Se anunció que los rivales podían acercarse a inscribir su nombre, y que se echaría a suertes el turno de actuación. El último que se presentó fue un extranjero al que todo el mundo cedió el paso como por instinto. Nadie le había visto hasta entonces, ni sabía de dónde venía. Su semblante era tan repulsivo, su mirada tan singular, que el propio Niéser dijo en voz baja a su hija que esperaba que la sonata de ese hombre no fuera la mejor.

—Empecemos la prueba —dijo Niéser—; os juro que concederé la mano de mi hija, que veis sentada a mi lado, y una dote de doscientos mil florines al compositor e intérprete de la mejor sonata.

—¡Y cumpliréis vuestro juramento! —exclamó el extranjero poniéndose delante de Niéser.

—Claro que lo cumpliré —dijo el músico de Augsburgo—, aunque el compositor e intérprete de la sonata sea el mismísimo diablo.

Todo el mundo guardó silencio, estremecido; el extranjero fue el único que sonrió. El primer nombre que salió en el sorteo fue el del extranjero, que se apresuró a ocupar su sitio y desenrolló su partitura. Dos hombres en los que nadie se había fijado hasta entonces se colocaron al lado con sus instrumentos, esperando la señal para empezar. Todos los ojos estaban clavados en ellos. El extranjero dio la señal; y, cuando los tres músicos levantaron la cabeza para seguir la música, los asistentes se dieron cuenta con horror de que tenían la misma cara. Un escalofrío general recorrió la sala.

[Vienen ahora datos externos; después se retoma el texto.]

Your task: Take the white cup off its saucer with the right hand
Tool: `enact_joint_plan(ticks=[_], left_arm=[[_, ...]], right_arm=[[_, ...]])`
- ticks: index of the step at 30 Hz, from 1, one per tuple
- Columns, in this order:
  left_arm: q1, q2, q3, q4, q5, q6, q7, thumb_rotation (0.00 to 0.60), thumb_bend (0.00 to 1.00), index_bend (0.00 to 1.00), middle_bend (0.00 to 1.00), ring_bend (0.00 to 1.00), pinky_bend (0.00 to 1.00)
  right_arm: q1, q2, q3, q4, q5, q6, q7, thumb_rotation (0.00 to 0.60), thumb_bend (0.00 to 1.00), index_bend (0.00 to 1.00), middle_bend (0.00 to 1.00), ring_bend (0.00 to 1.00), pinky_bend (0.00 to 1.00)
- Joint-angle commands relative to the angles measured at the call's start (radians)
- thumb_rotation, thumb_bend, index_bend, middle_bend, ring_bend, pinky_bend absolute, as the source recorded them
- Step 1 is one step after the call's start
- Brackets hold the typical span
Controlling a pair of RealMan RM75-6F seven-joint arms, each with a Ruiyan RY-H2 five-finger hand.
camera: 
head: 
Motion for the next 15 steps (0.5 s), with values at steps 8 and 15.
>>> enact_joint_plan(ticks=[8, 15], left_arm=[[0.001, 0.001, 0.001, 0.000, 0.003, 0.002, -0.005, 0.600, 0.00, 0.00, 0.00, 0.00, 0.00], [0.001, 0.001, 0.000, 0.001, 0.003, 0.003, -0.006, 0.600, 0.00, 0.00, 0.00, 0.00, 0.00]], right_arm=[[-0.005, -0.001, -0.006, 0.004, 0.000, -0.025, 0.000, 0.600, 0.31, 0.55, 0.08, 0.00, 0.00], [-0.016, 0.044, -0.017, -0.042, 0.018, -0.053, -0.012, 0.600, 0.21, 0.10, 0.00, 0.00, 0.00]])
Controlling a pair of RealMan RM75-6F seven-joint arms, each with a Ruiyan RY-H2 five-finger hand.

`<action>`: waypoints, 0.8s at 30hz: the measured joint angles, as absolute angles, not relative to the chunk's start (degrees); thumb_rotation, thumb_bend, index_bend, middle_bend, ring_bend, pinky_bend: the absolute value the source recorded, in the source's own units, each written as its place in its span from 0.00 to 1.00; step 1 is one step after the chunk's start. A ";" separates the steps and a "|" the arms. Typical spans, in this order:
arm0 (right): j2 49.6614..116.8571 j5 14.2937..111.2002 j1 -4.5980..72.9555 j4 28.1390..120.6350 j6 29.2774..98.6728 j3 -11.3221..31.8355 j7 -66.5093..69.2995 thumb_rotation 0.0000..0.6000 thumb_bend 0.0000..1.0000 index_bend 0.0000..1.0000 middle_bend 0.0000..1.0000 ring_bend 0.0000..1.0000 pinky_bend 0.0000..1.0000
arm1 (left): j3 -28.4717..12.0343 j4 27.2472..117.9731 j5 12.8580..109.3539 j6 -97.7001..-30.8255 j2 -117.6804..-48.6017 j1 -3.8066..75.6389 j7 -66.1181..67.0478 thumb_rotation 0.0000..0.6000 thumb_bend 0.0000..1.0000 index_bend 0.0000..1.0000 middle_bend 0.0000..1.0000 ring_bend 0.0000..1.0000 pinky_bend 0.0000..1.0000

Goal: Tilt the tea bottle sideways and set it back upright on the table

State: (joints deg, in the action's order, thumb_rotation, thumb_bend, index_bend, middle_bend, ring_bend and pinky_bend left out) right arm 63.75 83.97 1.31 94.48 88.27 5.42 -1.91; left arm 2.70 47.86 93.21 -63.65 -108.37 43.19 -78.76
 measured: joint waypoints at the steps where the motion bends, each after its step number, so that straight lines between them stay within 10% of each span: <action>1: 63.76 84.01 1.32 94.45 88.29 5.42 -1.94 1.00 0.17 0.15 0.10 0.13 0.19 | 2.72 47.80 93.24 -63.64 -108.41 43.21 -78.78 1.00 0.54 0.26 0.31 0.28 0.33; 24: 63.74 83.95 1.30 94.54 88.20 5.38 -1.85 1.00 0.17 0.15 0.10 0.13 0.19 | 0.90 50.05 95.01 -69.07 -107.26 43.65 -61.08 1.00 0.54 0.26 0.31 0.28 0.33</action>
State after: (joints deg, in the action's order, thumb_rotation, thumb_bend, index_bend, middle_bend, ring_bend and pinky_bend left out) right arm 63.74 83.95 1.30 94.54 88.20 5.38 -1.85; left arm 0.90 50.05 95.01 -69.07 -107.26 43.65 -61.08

Nadie se atrevió a hablar con su vecino; pero todos se envolvieron en su capa y huyeron en silencio; no tardó en desaparecer todo el mundo, excepto los tres hombres que tocaban la sonata y Gortlingen, que no había olvidado las palabras del anciano. El viejo Niéser seguía en su asiento; pero temblaba al recordar su funesto juramento.

Gortlingen estaba de pie cerca de los músicos; poco antes de que estos terminaran, cambió con osadía su partitura por la de ellos. Una mueca infernal contrajo las facciones de los tres artistas, y un lejano gemido retumbó como un eco.

Unas horas después de medianoche, el anciano bondadoso sacó a Esther y a Gortlingen de la sala; pero la sonata siguió sonando. Pasaron los años. Esther y Gortlingen se casaron y llegaron al final de su vida; pero los músicos extranjeros continuaban tocando, y hay quien dice que el viejo Niéser sigue en su silla marcándoles el compás.